女性自身は中学受験を経験し、トップクラスの国立大学を卒業した。海外での仕事の経験も長く、異文化への理解も深い。子どもの教育にも関心が高く、長男を世界の様々な国の文化を英語で学べるプレスクールにも通わせてきた。
それでも「いわゆる伝統校だから」「内部進学でエスカレーター式に大学に進学できるから」といった理由では、子どもの志望校を選ばなかった。
「子どもには自分がやりたいと思ったことをとことんやってほしい。

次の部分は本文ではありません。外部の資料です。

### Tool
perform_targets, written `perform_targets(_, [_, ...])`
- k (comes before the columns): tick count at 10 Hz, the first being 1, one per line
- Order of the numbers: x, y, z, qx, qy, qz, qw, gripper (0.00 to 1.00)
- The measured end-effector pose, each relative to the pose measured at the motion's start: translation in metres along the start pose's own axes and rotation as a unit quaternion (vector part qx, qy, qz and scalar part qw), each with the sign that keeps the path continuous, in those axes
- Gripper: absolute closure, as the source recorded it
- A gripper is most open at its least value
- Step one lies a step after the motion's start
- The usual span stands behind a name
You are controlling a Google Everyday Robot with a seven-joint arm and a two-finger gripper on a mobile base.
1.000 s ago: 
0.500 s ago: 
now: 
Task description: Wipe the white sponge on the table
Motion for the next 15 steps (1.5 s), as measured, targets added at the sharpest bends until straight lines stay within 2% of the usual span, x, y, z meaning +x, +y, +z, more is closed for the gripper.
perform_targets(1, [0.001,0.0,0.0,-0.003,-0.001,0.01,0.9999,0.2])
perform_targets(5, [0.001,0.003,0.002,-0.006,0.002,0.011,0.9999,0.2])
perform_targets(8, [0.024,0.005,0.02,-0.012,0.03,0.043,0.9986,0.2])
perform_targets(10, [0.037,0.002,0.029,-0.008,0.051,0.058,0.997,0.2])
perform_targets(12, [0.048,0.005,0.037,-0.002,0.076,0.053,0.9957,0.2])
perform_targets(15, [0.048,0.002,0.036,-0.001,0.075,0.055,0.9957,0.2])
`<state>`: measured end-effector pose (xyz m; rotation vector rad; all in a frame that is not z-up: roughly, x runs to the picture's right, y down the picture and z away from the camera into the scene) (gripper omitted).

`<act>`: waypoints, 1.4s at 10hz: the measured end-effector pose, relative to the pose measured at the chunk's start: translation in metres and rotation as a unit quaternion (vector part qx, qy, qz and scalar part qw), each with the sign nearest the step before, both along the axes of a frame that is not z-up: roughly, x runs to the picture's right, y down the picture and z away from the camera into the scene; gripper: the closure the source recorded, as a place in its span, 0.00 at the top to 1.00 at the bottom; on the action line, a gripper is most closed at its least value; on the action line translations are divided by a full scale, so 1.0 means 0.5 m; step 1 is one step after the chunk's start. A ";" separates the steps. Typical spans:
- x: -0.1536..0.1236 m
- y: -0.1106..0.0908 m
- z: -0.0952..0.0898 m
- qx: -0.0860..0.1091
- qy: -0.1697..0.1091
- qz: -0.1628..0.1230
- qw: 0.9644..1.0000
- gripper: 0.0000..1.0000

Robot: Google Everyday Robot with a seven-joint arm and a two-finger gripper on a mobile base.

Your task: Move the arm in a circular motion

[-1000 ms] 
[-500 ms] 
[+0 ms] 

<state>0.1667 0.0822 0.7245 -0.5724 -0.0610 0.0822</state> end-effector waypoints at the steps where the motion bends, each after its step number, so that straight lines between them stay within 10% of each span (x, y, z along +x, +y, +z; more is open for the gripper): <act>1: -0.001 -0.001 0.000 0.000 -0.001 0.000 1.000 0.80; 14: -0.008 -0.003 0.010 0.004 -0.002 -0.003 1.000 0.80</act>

そのために画一的ではなく、新しいことにどんどん挑戦させ、学ぶことを楽しいと思わせる教育を提供してくれそうな学校を選びました」
この選択をした理由のひとつには、首都圏を中心に過熱する中学受験を避けたいという思いもあったという。
2023年10月の東京都教育委員会の発表によると、同年春の都内公立小学校の卒業生が都内の私立中学校に進学した割合は19.81%。自治体別で最も高かったのは文京区で、49.5%に上っている。中学受験の大手塾の中には人気のあまり、4年生からでは入れない校舎もあるほどだ。
「私たちのころの中学受験とは全然違っていて、1年生から大手塾に入る子も多いと聞きます。偏差値や学歴は、社会で生きる上で何らかの保証にはなるかもしれないけど、それだけでは生きていけません」
女性は、そうした思いから、小学校受験の志望校を決めたという。